What is expected –
Sort through the material below and copy each line with "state".

Given material –
- Opening Delimiter -

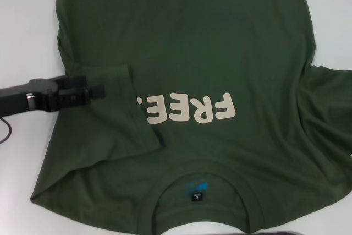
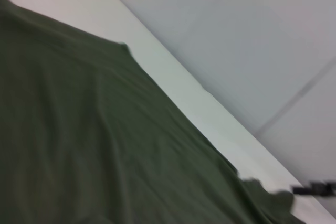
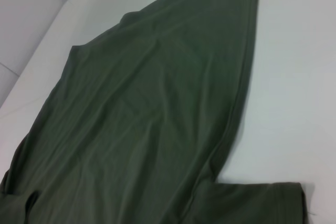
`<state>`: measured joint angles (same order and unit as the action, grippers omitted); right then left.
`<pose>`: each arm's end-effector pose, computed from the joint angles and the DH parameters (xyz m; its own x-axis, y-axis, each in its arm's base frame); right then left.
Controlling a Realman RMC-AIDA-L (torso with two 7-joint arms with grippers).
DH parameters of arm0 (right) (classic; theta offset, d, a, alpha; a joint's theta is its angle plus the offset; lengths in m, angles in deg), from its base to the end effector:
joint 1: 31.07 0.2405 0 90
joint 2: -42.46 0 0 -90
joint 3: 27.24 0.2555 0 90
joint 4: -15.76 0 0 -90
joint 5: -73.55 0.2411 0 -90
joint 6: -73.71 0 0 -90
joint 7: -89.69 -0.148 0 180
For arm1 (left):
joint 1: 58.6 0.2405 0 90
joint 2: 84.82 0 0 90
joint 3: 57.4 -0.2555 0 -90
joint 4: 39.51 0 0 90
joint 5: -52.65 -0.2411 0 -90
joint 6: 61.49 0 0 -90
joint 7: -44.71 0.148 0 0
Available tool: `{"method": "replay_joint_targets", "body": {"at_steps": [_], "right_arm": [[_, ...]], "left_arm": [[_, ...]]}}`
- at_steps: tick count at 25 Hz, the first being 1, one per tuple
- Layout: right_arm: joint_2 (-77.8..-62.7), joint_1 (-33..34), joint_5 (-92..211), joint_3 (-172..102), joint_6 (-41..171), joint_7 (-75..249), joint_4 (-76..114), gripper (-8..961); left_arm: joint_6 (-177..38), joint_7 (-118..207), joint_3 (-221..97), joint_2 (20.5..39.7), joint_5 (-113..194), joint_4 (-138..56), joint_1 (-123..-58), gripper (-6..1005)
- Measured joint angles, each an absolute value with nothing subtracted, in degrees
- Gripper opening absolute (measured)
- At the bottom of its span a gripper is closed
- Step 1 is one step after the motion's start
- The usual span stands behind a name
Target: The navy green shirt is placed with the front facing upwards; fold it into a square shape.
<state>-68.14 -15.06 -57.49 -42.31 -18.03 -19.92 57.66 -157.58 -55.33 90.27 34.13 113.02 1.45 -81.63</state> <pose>0.4290 0.2584 0.1161 0.2295 -0.7655 -0.6011 -0.9730 -0.1948 -0.1233 -0.3240 0.3091 0.0201 0.5017 0.6861 0.5268 0.7817 -0.6204 0.0634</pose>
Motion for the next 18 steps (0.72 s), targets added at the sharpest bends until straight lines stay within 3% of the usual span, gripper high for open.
{"method": "replay_joint_targets", "body": {"at_steps": [11, 18], "right_arm": [[-68.61, -14.79, -57.58, -42.26, -17.04, -19.89, 57.49, 914], [-69.68, -14.45, -57.58, -42.58, -15.99, -19.89, 57.42, 914]], "left_arm": [[-160.89, -53.42, 86.55, 34.03, 111.88, 1.44, -81.82, 920], [-160.94, -53.39, 86.35, 34.42, 111.88, 1.44, -81.98, 920]]}}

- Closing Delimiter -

Finished task –
`<state>`: measured joint angles (same order and unit as the action, grippers omitted); right then left.
<state>-68.14 -15.06 -57.49 -42.31 -18.03 -19.92 57.66 -157.58 -55.33 90.27 34.13 113.02 1.45 -81.63</state> <pose>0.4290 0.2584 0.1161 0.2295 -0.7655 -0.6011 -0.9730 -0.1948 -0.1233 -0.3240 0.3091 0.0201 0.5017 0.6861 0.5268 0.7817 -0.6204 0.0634</pose>

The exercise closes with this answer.